2

I am trying to track seen elements, from a big array, using a dict. Is there a way to force a dictionary object to be integer type and set to zero by default upon initialization?

I have done this with a very clunky codes and two loops.

Here is what I do now:

fl = [0, 1, 1, 2, 1, 3, 4]
seenit = {}

for val in fl:
    seenit[val] = 0

for val in fl:
    seenit[val] = seenit[val] + 1
snakecharmerb
  • 47,570
  • 11
  • 100
  • 153
giggle usa
  • 31
  • 1
  • 2
  • 4
    *"force a dictionary ... set to zero by default upon initialization"* -- [`defaultdict`](https://docs.python.org/2/library/collections.html#collections.defaultdict) – meowgoesthedog Mar 24 '19 at 14:51
  • There's `seenit = dict.fromkeys(fl, 0)` to replace the first loop, but the current answers provide better solutions for replacing both loops at the same time. – chepner Mar 24 '19 at 15:05

3 Answers3

4

Of course, just use collections.defaultdict([default_factory[, ...]]):

from collections import defaultdict

fl = [0, 1, 1, 2, 1, 3, 4]

seenit = defaultdict(int)

for val in fl:
    seenit[val] += 1

print(fl)
# Output
defaultdict(<class 'int'>, {0: 1, 1: 3, 2: 1, 3: 1, 4: 1})

print(dict(seenit))
# Output
{0: 1, 1: 3, 2: 1, 3: 1, 4: 1}

In addition, if you don't like to import collections you can use dict.get(key[, default])

fl = [0, 1, 1, 2, 1, 3, 4]

seenit = {}

for val in fl:
    seenit[val] = seenit.get(val, 0) + 1

print(seenit)
# Output
{0: 1, 1: 3, 2: 1, 3: 1, 4: 1}

Also, if you only want to solve the problem and don't mind to use exactly dictionaries you may use collection.counter([iterable-or-mapping]):

from collections import Counter

fl = [0, 1, 1, 2, 1, 3, 4]

seenit = Counter(f)

print(seenit)
# Output
Counter({1: 3, 0: 1, 2: 1, 3: 1, 4: 1})

print(dict(seenit))
# Output
{0: 1, 1: 3, 2: 1, 3: 1, 4: 1}

Both collection.defaultdict and collection.Counter can be read as dictionary[key] and supports the usage of .keys(), .values(), .items(), etc. Basically they are a subclass of a common dictionary.

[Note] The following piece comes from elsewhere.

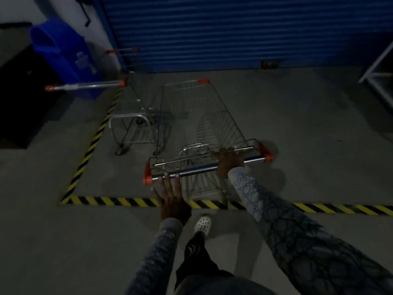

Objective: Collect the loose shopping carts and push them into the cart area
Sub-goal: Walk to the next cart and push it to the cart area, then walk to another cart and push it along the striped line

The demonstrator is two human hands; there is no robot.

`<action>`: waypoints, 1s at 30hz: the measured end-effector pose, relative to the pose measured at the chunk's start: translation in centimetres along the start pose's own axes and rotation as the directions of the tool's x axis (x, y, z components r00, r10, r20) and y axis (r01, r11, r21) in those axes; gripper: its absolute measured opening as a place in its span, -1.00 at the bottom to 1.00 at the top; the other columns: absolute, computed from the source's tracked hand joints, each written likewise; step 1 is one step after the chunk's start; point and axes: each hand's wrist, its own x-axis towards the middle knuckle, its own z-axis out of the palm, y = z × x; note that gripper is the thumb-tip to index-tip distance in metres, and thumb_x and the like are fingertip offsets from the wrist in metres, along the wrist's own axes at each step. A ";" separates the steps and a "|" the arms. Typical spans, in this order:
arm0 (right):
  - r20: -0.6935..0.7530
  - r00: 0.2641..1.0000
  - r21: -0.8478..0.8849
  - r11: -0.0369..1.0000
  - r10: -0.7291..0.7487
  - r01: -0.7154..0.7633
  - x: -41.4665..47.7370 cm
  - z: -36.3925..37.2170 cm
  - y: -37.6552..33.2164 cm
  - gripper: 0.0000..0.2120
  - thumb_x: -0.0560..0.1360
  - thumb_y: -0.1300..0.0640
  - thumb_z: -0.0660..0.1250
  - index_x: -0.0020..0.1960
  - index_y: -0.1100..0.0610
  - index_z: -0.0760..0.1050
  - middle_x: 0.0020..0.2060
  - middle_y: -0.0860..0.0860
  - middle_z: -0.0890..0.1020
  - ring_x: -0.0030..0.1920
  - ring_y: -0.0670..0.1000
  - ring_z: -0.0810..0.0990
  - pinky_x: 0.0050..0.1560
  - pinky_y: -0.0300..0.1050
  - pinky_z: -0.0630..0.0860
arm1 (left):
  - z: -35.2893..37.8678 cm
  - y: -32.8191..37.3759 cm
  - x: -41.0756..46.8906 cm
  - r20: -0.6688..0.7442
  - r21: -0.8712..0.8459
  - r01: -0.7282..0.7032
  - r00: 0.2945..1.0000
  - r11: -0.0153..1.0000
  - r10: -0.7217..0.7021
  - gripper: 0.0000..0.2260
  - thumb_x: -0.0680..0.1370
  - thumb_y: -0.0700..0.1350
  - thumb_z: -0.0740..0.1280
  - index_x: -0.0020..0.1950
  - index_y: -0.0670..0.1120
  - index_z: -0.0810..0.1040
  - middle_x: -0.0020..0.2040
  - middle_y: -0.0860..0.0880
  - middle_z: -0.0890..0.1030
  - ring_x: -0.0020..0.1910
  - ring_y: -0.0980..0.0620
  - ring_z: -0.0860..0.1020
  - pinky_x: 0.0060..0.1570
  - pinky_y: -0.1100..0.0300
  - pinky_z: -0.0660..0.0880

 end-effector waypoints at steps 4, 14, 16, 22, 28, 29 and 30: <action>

If you want to talk about performance I checked with timeit.timeit() the creation of the dictionary and the loop for a million of executions:

  • collection.defaultdic: 2.160868141 seconds
  • dict.get: 1.3540439499999999 seconds
  • collection.Counter: 4.700308418999999 seconds

collection.Counter may be easier, but much slower.

Ender Look
  • 2,303
  • 2
  • 17
  • 41
  • Thanks. This newbie appreciates all the help. I like the defaultdic solution and will go with this. – giggle usa Mar 25 '19 at 18:30
  • @giggleusa if you find this or another answer useful you should consider accepting the answer as the correct one (pressing the gray mark under the downvote button). You would receive 2 reputation for accepting one. Otherwise, your question will stay *unanswered*. – Ender Look Mar 25 '19 at 18:38
4

You can use collections.Counter:

from collections import Counter
Counter([0, 1, 1, 2, 1, 3, 4])

Output:

Counter({1: 3, 0: 1, 2: 1, 3: 1, 4: 1})

You can then address it like a dictionary:

>>> Counter({1: 3, 0: 1, 2: 1, 3: 1, 4: 1})[1]
3
>>> Counter({1: 3, 0: 1, 2: 1, 3: 1, 4: 1})[0]
1
PrinceOfCreation
  • 389
  • 1
  • 12
1

Using val in seenit is a bit faster than .get():

seenit   = dict()
for val in fl:
    if val in seenit :
        seenit[val] += 1
    else:
        seenit[val] = 1

For larger lists, Counter will eventually outperform all other approaches. and defaultdict is going to be faster than using .get() or val in seenit.

Alain T.
  • 40,517
  • 4
  • 31
  • 51